La maternidad me cansa, agota y hasta ¡me aburre! y sin embargo, soy feliz siendo mamá. Amo ver crecer a mis hijos, amo que me cuestionen, que me pregunten si no “puedo ser más normal”, ir con ellos al cine aunque antes eran las entrañables de Pixar y ahora las indescifrables de Marvel. Amo cuando estoy agotada del home office encontrar un cartelito desprolijo con un “te quiero”, adoro los abrazos pegoteados de cuando eran chicos y los reticentes de hoy que son adolescentes y también podría seguir enumerando “hasta el infinito y más allá”.
En mi experiencia personal e intransferible, la maternidad me despertó fortalezas que desconocía, redujo los ámbitos de melancolía y me expandió los de la alegría. Descubrí una paciencia que no creía tener pero sobre todo un amor tan visceral y único como jamás sentí. Volvería a ser mamá incluso si no me garantizaran que volvería a ser mamá de estos hijos a los que amo incondicional e infinitamente.

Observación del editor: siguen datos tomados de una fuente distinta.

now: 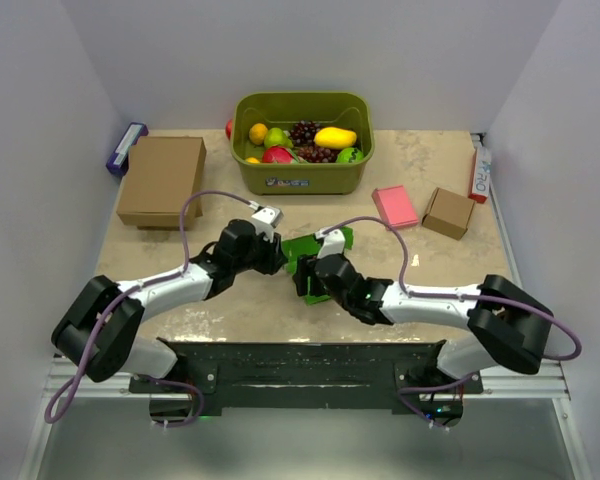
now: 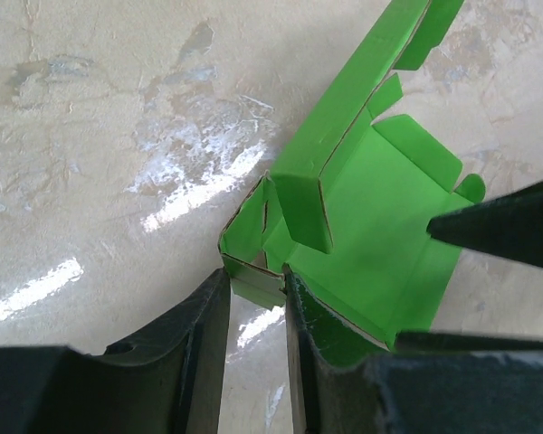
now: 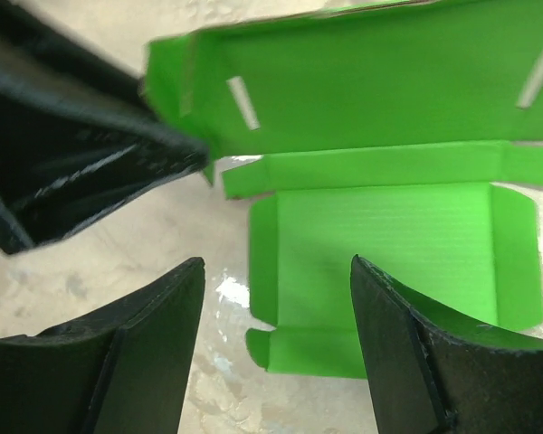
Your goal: Fold the paper box
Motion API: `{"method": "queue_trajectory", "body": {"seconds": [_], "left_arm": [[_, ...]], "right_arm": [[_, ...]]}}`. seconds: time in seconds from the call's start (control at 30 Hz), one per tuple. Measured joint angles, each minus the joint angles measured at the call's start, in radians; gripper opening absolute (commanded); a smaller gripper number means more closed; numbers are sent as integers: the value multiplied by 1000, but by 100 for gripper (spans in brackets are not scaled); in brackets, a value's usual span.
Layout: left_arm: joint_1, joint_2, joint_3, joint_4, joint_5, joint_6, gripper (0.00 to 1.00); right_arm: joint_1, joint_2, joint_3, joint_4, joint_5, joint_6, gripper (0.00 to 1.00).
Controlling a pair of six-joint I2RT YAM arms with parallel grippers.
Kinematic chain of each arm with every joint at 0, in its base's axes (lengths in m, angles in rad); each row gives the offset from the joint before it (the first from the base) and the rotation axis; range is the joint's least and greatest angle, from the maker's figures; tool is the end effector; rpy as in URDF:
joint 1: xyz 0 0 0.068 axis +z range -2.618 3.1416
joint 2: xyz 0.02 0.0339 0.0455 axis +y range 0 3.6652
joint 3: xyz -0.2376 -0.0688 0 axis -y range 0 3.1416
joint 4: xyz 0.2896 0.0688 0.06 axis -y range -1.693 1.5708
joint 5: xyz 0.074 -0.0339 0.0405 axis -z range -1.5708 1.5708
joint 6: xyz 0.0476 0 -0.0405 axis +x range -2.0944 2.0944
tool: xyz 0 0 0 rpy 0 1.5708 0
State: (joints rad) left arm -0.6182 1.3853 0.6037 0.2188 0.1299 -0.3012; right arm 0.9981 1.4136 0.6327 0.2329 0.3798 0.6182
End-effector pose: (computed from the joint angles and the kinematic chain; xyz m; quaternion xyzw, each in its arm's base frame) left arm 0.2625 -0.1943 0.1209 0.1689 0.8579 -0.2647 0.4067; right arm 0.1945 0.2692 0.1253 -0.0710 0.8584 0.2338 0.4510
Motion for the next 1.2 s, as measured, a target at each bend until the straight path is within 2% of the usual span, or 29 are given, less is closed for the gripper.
{"method": "queue_trajectory", "body": {"seconds": [0.3, 0.67, 1.2], "left_arm": [[9, 0, 34, -64, 55, -29, 0], [16, 0, 42, -103, 84, -48, 0], [21, 0, 45, -133, 83, -47, 0]], "right_arm": [[135, 130, 90, 29, 164, -124, 62], [173, 282, 190, 6, 322, -137, 50], [175, 347, 222, 10, 354, -124, 47]]}}
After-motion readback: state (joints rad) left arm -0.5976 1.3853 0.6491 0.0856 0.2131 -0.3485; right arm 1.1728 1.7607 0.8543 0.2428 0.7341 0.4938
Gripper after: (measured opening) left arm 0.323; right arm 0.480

Me gusta ser mamá, soy feliz siendo mamá con todo y no a pesar de todo. Pero en los últimos tiempos parece que decirlo es políticamente incorrecto. Durante años, mejor expresado, siglos; las mujeres que pasaban determinada edad sin estar casadas eran miradas de mínima con lástima y de máxima, condenadas como parias, como si estuvieran “falladas”. Yo misma experimenté esa mirada cuando pasé los 35 sin pareja estable. Era una profesional, trabajaba en un medio exitoso, había viajado por varios lugares, accedido a mi departamento pero en las reuniones familiares la pregunta que se reiteraba era “¿Y, el novio para cuándo? Mirá que se te pasa el tiempo”. Era el siglo pasado.
Hoy algunas sentimos que nos fuimos al otro extremo. Si expresamos que nos gusta y disfrutamos de la maternidad en ocasiones no recibimos “sororidad” sino “acusaciones” de conservadoras. Casi a mediados del siglo XXI nos sentiremos igual de condenadas que las medievales. Eso sí, no nos pondrán la “I” de infieles sino la “M” de “Madres”.

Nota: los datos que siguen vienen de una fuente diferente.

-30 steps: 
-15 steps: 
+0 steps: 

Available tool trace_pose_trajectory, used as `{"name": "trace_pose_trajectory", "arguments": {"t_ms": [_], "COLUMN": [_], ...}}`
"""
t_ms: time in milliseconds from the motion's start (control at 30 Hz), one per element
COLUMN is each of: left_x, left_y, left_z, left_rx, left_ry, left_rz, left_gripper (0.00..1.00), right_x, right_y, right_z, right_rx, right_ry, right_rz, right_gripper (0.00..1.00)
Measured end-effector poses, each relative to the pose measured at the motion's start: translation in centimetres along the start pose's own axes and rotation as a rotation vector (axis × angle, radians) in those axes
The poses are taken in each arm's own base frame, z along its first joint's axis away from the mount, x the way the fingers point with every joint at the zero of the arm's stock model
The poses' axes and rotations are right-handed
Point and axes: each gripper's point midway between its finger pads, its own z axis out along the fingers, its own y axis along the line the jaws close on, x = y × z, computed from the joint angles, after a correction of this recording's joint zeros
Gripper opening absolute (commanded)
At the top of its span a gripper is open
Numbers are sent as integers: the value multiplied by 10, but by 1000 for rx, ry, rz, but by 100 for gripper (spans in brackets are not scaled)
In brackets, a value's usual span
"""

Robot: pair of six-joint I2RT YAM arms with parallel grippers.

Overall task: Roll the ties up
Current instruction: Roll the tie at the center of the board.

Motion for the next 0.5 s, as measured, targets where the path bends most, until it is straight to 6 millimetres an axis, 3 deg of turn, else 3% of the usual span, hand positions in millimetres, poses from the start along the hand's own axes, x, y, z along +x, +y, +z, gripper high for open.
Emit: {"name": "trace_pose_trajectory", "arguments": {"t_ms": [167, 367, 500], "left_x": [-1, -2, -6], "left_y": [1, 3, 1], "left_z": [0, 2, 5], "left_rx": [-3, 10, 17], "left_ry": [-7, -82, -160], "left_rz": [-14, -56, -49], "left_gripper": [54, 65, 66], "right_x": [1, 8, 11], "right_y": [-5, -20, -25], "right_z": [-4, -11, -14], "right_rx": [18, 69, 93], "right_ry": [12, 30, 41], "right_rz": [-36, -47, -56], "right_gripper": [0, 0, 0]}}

Detesto y condeno cuando desde un medio de comunicación una mujer le aconseja a otras que “Empiecen por darse un baño, depilarse e ir a laburar”. Pero también detesto que cuando expreso que la maternidad para mí no es una condena, que no me arrepiento de ser mamá y que de todo lo que me gusta de mi vida lo que más me gusta es ser mamá, me miren con expresión de lástima o de superación y me manden a leer Simone de Beauvoir.
Sé que con esto que escribo me estoy exponiendo de un modo que quizá despierte broncas, cuestionamientos y hasta burlas. Quizá -o ni siquiera quizá- seguramente preciso una charla urgente de feminismo, pero me gusta pensar una sociedad donde la tolerancia se aplica. Donde se puede compartir una charla con el que piensa distinto y entender que distinto no siempre es sinónimo de equivocado.
Detesté cuando a los 35 años me condenaban por no ser madre y detesto que a los 56 me condenen por serlo. Porque ya sea madres o no, lo importante es “Que nada nos defina. Que nada nos sujete. Que sea la libertad nuestra propia sustancia”. Y no lo digo yo sino Simone de Beauvoir que ya la tenía clara cuando el mundo andaba mucho más a oscuras.